In the interests of transparency, eLife publishes the most substantive revision requests and the accompanying author responses.

Acceptance summary:

Through four experiments, your article combines fMRI and source-localized Magnetoencephalography (MEG) to investigate the dynamics of face information processing in the human brain. I found most interesting your results of the temporal dynamics of the occipital-temporal face network contingent upon bottom-up processing of normal facial inputs versus top-down processing of impoverished facial inputs, which were supported by converging evidence. While there were criticisms by our reviewers on reliability of MEG source localization, new experiments in the revised version of the article provided solid data that greatly strengthened our confidence with the novel technique approach, complementing a large number of previous neuroimaging and neurophysiological studies. Your findings not only fill the knowledge gap of dynamic interactions between the nodes of core face processing network, but also reconcile previous competing models of bottom-up versus top-down face processing mechanisms. Given the importance of face information processing in cognitive psychology, social and affective neurosciences, as well as artificial intelligence, I believe a broad research community including psychologists, neuroscientists and computer scientists would benefit from reading this article. In addition, I think the novel methodological approach that combines fMRI and MEG with clever stimulus design would inspire future studies to follow these steps to further investigate fine-scale temporal dynamics of other important cognitive brain mechanisms.

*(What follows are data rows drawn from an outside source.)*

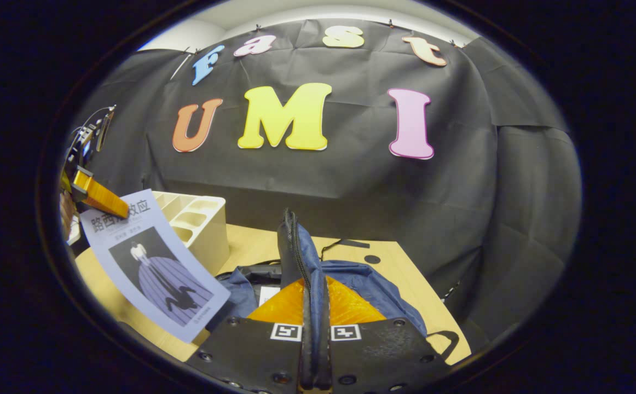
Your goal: Open the schoolbag, grab two books from the bookshelf and put them into the schoolbag.
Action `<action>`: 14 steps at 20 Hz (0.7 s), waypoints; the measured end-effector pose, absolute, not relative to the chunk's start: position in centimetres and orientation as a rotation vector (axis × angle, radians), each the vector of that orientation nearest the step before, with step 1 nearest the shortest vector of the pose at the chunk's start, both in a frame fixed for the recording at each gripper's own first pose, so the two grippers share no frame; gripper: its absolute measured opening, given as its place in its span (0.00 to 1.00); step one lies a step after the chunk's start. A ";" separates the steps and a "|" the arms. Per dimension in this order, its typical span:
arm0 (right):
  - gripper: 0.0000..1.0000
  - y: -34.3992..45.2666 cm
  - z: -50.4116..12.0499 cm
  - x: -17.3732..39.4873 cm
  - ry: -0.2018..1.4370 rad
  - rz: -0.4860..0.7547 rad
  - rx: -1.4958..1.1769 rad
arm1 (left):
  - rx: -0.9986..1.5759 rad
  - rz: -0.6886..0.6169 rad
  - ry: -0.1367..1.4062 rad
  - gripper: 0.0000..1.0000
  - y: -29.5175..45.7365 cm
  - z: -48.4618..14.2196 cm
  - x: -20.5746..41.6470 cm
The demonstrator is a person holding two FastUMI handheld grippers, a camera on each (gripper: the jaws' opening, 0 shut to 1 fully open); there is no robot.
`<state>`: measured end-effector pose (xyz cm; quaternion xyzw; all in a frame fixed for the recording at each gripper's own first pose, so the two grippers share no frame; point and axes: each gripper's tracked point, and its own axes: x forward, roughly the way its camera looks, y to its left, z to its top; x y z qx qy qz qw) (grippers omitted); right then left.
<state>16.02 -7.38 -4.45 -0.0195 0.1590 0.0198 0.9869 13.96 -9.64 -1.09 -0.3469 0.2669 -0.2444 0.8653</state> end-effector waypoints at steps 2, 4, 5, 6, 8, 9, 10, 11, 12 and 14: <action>0.05 -7.9 -4.0 16.2 0.315 0.036 -0.044 | -0.780 -0.535 0.557 0.43 -11.6 -0.4 15.1; 0.05 -8.2 -3.6 16.3 0.311 0.035 -0.051 | -0.845 -0.555 0.565 0.42 -14.0 0.2 16.1; 0.05 -8.4 -3.5 16.3 0.314 0.033 -0.058 | -0.876 -0.552 0.571 0.42 -15.1 0.4 16.8; 0.05 -8.6 -3.3 16.3 0.312 0.032 -0.067 | -0.906 -0.544 0.576 0.42 -15.8 0.3 17.3; 0.05 -8.7 -2.8 16.2 0.306 0.034 -0.088 | -0.934 -0.527 0.590 0.42 -17.4 -0.7 18.0; 0.05 -8.7 -2.6 16.2 0.301 0.035 -0.101 | -0.924 -0.507 0.600 0.42 -17.8 -1.5 18.3; 0.05 -8.7 -2.4 16.1 0.294 0.035 -0.111 | -0.907 -0.489 0.608 0.42 -17.9 -2.3 18.6; 0.05 -8.5 -2.2 16.1 0.289 0.038 -0.117 | -0.909 -0.489 0.612 0.42 -18.4 -2.6 18.6; 0.05 -8.3 -2.1 16.1 0.286 0.042 -0.117 | -0.901 -0.473 0.612 0.42 -18.3 -2.7 18.3; 0.05 -7.7 -1.8 16.1 0.284 0.050 -0.121 | -0.885 -0.422 0.557 0.42 -18.2 -3.8 18.3</action>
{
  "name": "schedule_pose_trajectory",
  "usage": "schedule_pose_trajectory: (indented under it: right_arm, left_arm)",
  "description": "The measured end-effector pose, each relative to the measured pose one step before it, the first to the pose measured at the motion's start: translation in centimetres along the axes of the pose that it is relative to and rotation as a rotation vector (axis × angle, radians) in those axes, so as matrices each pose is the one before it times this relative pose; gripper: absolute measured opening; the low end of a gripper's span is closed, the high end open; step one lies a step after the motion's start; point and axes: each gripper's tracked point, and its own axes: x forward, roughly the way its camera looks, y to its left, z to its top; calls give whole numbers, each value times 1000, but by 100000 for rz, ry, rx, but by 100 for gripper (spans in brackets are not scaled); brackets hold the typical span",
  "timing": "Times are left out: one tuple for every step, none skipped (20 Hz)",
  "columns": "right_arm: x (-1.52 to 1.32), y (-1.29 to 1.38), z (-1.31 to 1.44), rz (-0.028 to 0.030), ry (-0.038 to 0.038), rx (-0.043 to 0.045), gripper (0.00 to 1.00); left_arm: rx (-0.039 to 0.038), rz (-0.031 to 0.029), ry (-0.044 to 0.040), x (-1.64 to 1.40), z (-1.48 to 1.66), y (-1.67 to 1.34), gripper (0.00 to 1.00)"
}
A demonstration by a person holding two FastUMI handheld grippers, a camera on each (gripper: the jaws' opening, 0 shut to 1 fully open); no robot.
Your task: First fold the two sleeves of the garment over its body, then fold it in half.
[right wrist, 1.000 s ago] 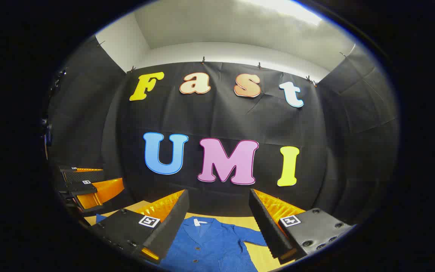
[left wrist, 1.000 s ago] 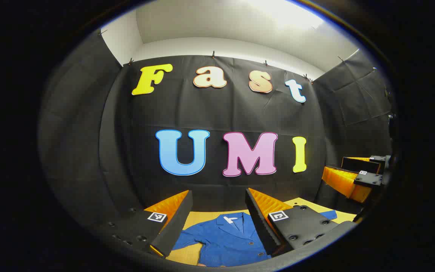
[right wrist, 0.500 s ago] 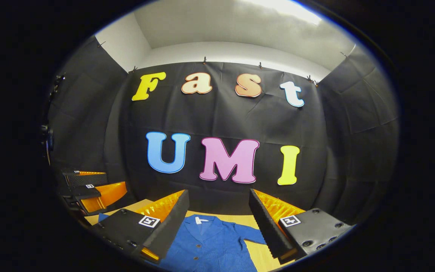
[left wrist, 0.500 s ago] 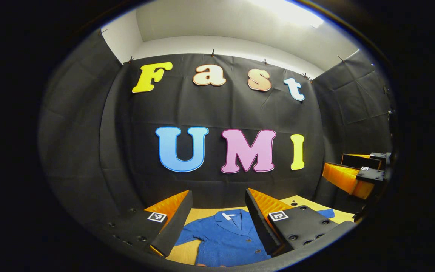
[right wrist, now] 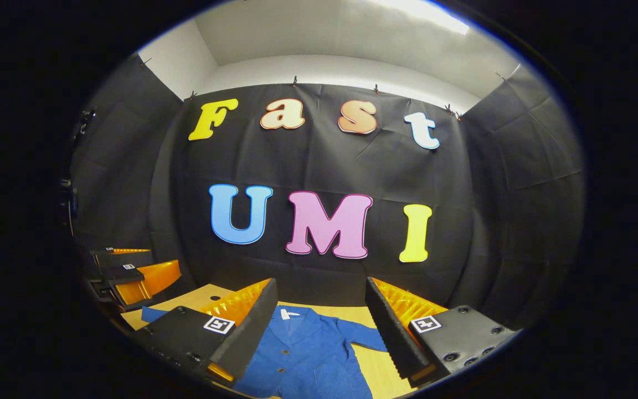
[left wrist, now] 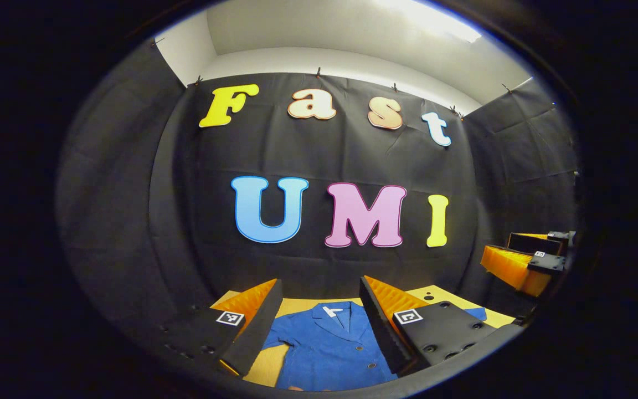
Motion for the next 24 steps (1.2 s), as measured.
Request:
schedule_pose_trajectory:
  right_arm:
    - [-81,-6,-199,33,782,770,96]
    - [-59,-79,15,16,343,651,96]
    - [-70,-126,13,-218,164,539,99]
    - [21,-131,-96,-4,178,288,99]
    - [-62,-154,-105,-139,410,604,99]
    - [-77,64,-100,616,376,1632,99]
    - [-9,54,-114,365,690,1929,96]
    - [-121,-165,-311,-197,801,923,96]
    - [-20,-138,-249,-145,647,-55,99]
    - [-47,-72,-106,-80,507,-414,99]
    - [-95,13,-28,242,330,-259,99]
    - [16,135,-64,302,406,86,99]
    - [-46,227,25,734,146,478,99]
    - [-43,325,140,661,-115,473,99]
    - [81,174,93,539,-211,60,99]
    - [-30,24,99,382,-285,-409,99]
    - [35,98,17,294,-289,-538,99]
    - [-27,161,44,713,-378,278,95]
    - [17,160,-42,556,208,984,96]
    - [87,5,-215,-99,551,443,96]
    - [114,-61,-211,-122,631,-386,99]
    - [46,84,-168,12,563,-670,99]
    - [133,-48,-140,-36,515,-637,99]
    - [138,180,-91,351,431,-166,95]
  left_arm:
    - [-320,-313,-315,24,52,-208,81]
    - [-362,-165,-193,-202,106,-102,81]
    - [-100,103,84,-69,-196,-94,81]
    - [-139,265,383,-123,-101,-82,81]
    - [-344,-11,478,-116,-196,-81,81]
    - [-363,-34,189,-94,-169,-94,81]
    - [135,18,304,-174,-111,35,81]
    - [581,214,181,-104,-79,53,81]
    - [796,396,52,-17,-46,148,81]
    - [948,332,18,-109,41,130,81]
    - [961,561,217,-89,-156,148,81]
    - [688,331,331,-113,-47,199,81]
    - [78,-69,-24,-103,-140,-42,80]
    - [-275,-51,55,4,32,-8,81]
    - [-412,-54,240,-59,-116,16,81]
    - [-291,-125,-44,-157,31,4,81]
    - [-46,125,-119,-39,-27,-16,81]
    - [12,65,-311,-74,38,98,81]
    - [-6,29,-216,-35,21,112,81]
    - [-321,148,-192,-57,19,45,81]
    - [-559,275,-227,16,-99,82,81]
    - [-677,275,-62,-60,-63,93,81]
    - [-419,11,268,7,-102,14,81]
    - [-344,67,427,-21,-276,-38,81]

Decision letter after peer review:

Thank you for sending your article entitled "The bottom-up and top-down processing of faces in the human occipitotemporal cortex" for peer review at eLife. Your article is being evaluated by three peer reviewers, one of whom is a member of our Board of Reviewing Editors, and the evaluation is being overseen by Joshua Gold as the Senior Editor.

Specifically, we think these major issues need to be fully addressed. In the interest of time, eLife normally would only invite a revision if all the major issues could be fully addressed within two months. Should you decide to submit the manuscript elsewhere, I am appending full reviews below that you can use to improve the paper as well:

Major issues:

1) The empirical and conceptual advances made in the current study need to be more clearly articulated with respect to previous work. It has been known for a while that the OFA responds at an earlier latency than the FFA (e.g., Liu et al., 2002), and that certain stimulus manipulations, such as face inversion and contrast reversal, lead to delayed responses to faces (Bentin et al., 1996; Rossion et al., 2000; Rossion et al., 2012). Previous fMRI work has shown that difficult to perceive Mooney faces can lead to response delays on the order of several seconds (McKeeff and Tong, 2007). More recent techniques have allowed research groups to provide more refined estimates of the timing of neural responses, such as the fusion of fMRI-MEG analyzed using representational similarity analysis (e.g., Cichy et al., 2014). Periodic visual stimulation has also been used to characterize the timing of neural responses obtained with EEG/MEG by several research groups (e.g., Rossion et al., 2012, 2014; Norcia et al., 2015), and this approach has been successfully applied to characterize top-down effects of feedback during face processing (e.g., Baldauf and Desimone, 2014).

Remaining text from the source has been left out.